** TASK DETAILS **
No line before the one holding "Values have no" is to be copied; that line and all after it, through the end of the listing, are returned exactly, minus pictures.

** DATASET SECTION **

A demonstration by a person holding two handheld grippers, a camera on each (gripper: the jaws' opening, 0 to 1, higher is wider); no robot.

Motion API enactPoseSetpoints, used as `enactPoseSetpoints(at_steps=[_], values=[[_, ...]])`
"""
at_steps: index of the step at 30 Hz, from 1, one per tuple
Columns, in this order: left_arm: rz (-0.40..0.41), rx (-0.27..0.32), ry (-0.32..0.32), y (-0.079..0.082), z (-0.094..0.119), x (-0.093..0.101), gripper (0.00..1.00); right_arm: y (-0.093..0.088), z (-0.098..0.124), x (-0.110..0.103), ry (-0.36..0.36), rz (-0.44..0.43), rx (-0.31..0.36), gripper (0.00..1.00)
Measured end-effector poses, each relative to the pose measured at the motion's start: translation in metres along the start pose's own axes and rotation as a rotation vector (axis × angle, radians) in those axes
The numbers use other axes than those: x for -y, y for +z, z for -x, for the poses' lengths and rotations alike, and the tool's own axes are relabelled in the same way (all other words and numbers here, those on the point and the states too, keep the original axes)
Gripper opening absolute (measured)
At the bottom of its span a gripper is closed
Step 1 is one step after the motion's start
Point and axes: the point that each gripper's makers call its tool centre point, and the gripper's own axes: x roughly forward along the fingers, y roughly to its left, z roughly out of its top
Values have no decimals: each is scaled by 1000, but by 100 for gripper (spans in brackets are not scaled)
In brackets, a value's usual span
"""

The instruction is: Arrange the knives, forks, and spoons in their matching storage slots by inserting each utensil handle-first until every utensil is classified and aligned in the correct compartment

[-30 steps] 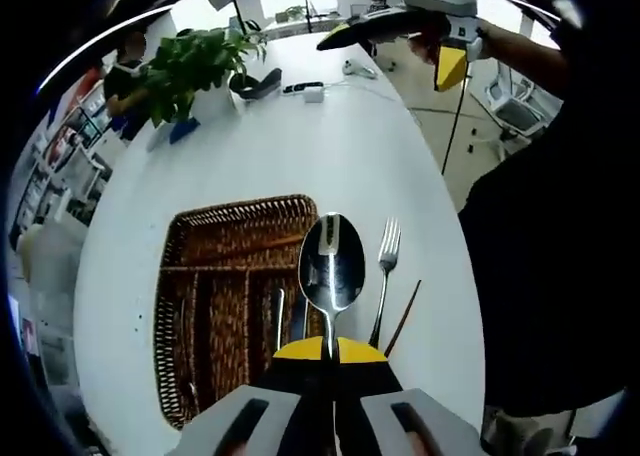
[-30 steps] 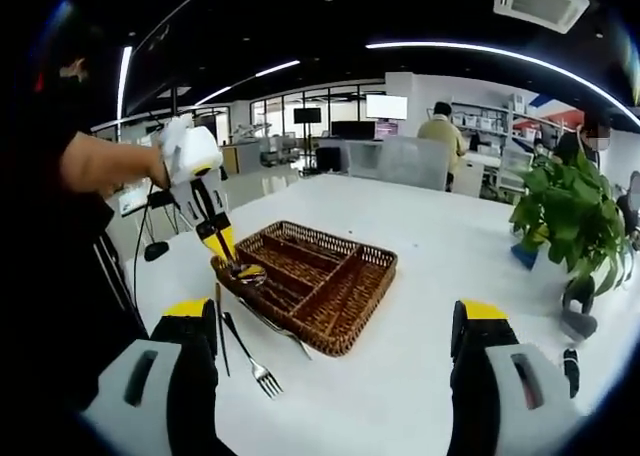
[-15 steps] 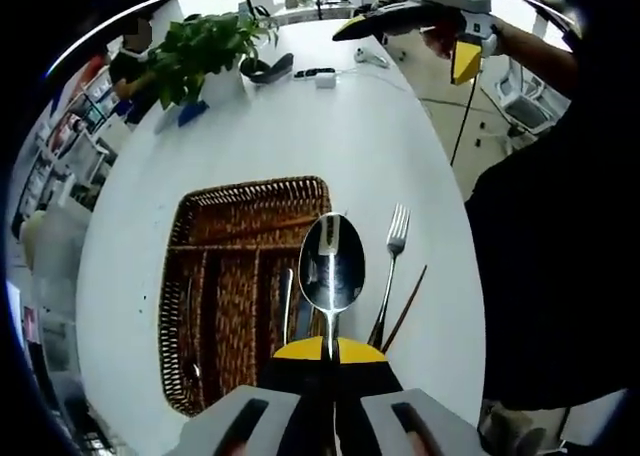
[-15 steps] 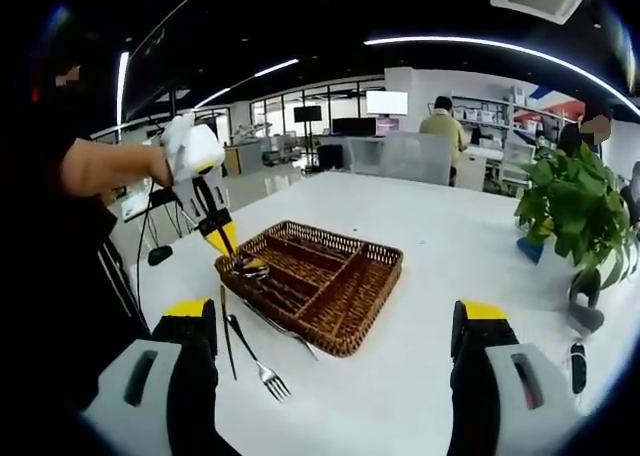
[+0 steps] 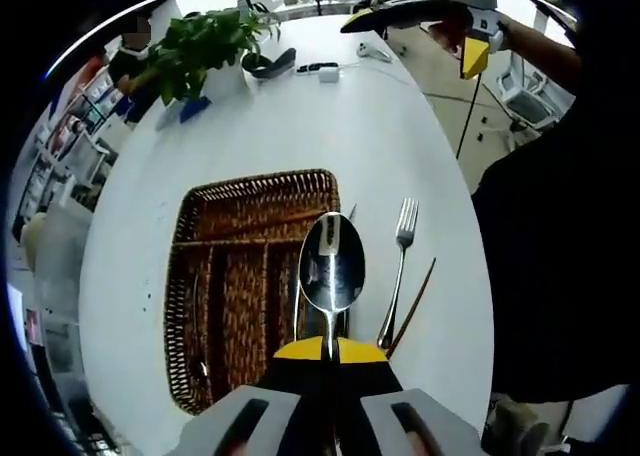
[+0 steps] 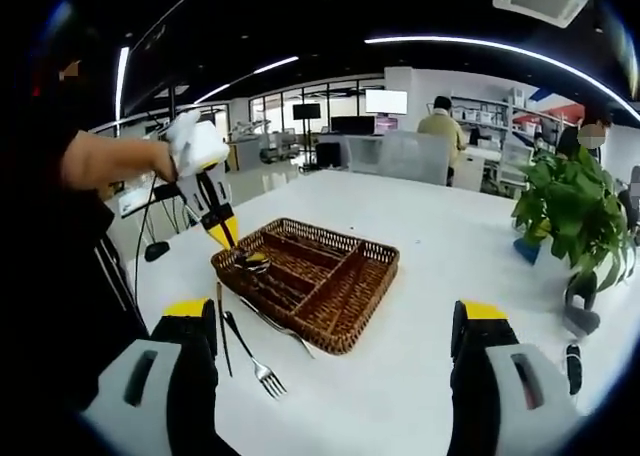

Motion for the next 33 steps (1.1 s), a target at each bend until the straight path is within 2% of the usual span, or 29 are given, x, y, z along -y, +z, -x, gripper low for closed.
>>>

** RESULT **
Values have no decimals: each is scaled by 1000, but by 100 for gripper (spans in brackets are not scaled)
In brackets, a value's usual span
"""

The instruction is: Arrange the knives, forks, and spoons in their matching storage slots by inserting each utensil handle-first until every utensil is classified and aligned in the correct compartment

[-30 steps] 
[-30 steps] 
[-15 steps] 
[-15 steps] 
[+0 steps] 
[+0 steps] 

Motion for the next 33 steps (1.1 s), a target at each bend until the straight path is within 2% of the usual span, or 29 are given, x, y, z along -y, +z, -x, gripper low for closed.
>>>

What appears above is the complete answer.